**WORK ITEM:** Using the data below, tally the lines that include the string "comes". Only the number is wanted.

**Collected data entries:**

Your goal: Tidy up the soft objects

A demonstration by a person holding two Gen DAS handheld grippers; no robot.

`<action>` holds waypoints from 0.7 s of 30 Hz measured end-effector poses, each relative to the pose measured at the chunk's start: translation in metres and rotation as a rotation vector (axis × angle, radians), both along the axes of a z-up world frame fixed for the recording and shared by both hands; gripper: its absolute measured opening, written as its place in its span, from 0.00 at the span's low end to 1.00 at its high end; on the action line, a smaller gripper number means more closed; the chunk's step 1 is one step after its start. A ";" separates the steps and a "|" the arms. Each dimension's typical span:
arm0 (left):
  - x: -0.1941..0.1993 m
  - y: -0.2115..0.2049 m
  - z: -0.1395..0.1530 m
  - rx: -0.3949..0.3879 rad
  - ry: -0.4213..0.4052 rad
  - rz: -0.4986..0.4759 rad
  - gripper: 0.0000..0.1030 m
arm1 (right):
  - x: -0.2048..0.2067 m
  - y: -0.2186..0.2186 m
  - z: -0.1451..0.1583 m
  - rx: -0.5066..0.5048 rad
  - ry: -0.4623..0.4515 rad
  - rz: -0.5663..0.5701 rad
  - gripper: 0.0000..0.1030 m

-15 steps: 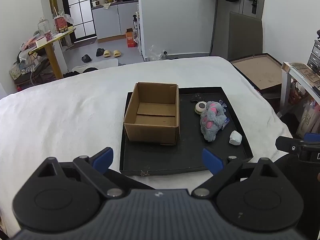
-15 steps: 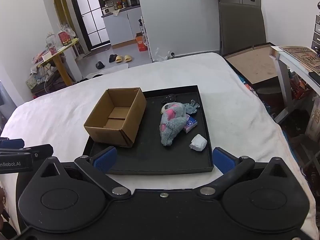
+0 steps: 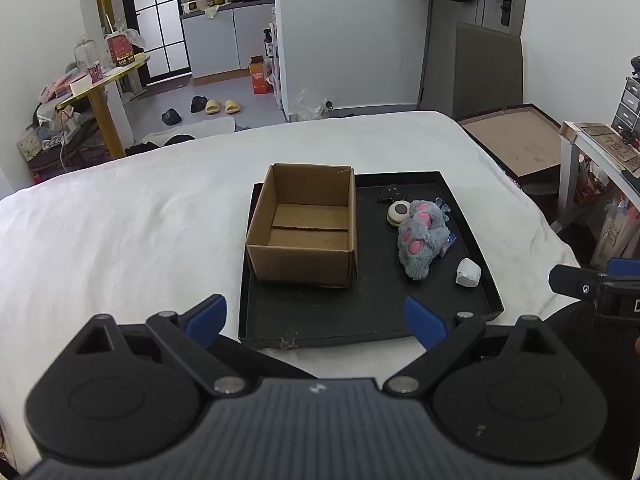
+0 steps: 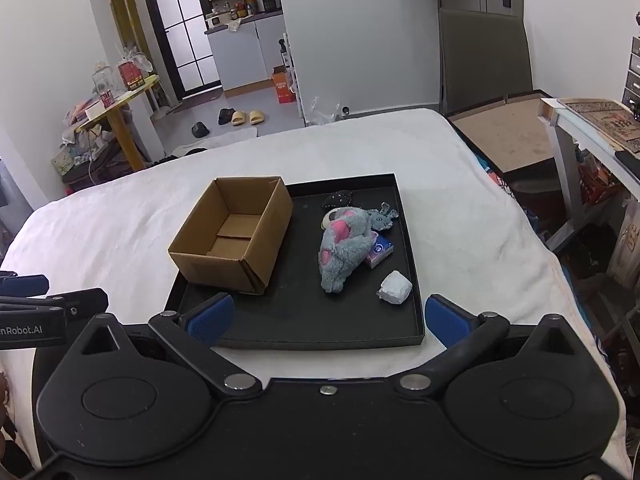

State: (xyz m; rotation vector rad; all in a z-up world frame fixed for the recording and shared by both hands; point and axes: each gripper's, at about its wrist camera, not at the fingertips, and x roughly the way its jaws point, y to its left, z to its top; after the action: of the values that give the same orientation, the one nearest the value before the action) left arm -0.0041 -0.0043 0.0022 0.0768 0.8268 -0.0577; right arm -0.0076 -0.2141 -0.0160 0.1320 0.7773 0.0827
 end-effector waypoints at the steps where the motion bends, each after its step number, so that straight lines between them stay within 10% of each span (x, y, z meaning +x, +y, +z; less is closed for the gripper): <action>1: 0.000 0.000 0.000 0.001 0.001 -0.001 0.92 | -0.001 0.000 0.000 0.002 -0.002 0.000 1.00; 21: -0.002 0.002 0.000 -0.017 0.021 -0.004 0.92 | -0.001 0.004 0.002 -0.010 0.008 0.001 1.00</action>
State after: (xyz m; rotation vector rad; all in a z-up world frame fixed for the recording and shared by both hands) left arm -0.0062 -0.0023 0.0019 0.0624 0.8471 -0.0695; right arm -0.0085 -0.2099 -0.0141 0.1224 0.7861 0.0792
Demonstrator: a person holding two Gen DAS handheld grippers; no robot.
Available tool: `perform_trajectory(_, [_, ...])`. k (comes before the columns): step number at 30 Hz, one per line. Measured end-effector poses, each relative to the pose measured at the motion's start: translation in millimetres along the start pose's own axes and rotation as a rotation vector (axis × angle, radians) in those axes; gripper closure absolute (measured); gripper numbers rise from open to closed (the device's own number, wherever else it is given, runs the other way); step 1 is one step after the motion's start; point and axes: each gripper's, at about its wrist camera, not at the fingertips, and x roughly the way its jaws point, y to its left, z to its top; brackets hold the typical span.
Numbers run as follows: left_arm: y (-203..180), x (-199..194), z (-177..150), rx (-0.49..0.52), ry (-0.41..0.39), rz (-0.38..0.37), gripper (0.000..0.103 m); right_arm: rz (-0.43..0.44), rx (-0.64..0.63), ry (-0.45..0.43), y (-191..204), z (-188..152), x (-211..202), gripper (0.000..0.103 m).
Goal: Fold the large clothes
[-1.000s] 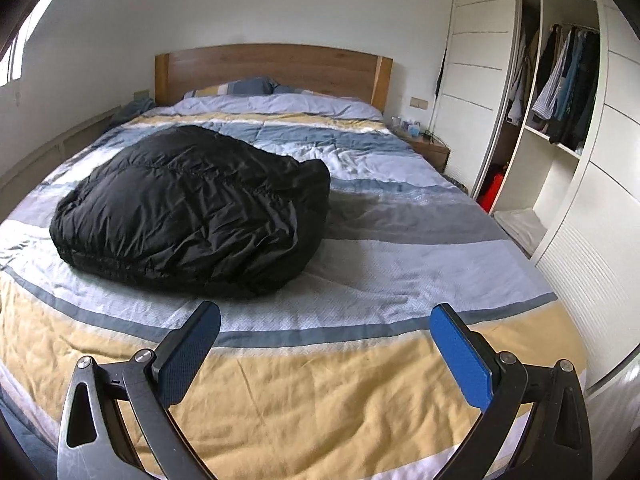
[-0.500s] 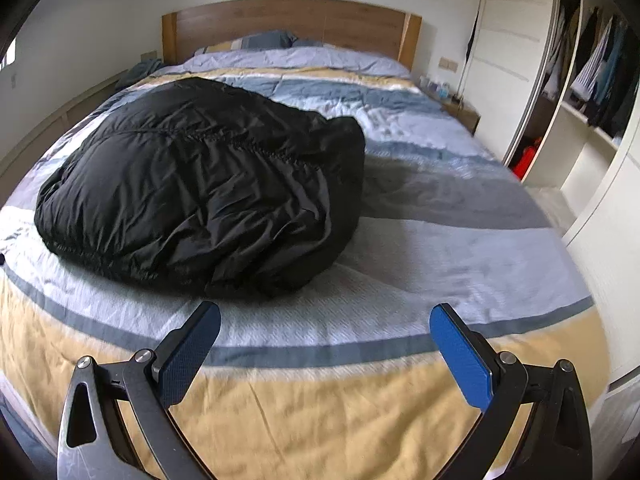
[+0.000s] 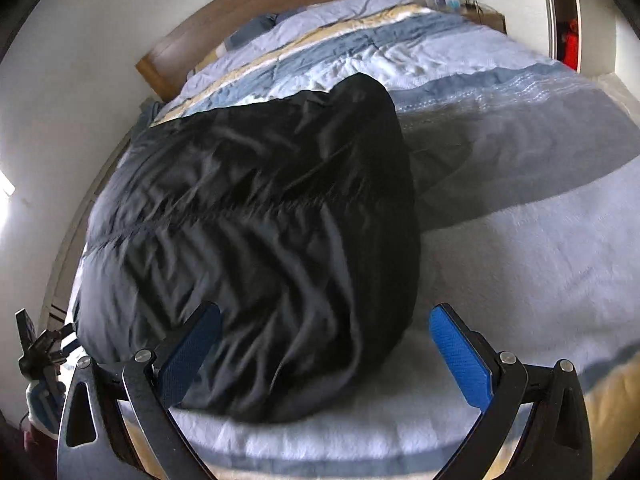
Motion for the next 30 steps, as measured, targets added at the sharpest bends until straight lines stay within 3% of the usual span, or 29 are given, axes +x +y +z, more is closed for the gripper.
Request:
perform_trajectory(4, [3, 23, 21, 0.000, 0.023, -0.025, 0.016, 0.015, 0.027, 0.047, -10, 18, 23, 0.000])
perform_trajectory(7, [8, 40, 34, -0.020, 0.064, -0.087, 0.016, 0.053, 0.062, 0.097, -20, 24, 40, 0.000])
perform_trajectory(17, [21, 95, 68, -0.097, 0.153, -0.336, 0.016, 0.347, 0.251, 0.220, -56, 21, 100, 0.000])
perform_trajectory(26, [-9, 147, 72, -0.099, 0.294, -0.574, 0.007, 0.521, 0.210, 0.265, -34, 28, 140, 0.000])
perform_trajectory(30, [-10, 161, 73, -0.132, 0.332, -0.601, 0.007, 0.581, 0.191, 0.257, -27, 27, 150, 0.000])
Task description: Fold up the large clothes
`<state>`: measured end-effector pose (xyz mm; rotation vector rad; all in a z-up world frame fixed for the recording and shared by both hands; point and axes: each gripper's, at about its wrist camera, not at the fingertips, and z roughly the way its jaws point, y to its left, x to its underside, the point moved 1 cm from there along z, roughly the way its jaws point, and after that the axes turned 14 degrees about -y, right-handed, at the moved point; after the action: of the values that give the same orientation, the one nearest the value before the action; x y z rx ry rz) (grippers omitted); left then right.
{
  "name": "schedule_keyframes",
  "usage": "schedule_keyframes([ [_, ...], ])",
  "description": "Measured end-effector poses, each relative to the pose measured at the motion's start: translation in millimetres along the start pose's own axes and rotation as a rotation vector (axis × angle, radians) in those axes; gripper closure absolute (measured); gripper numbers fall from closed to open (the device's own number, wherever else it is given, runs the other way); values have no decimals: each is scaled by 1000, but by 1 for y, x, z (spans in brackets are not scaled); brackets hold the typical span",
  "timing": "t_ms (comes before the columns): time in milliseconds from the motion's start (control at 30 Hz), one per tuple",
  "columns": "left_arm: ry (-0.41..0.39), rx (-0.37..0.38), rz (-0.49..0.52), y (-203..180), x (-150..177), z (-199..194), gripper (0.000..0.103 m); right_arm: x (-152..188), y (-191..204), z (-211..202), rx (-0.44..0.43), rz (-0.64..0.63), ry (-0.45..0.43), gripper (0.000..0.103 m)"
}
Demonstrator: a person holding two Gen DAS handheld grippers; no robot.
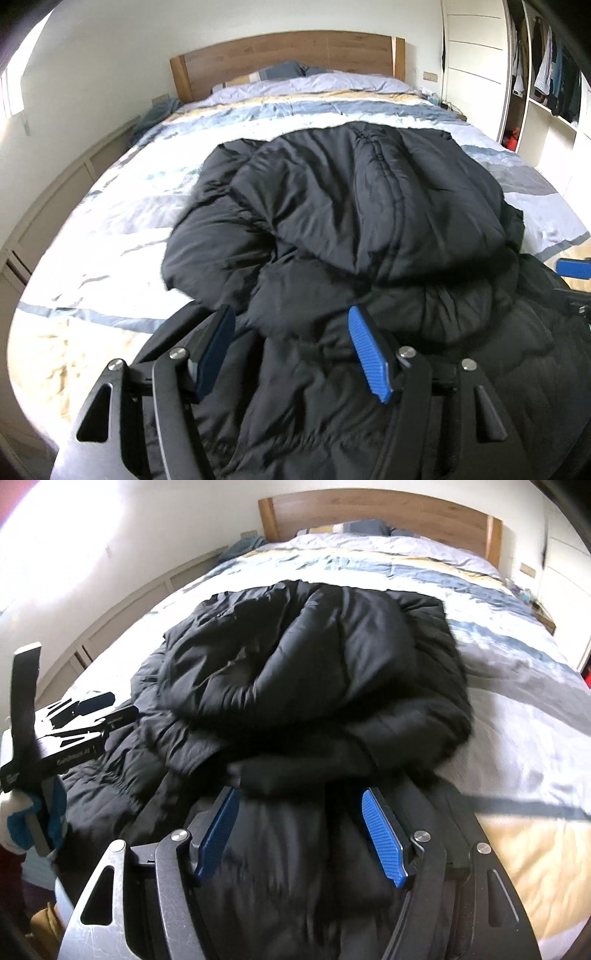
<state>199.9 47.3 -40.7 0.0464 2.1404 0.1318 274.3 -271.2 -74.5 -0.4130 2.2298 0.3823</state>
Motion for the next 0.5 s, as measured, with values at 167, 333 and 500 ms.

**OUTPUT:** 2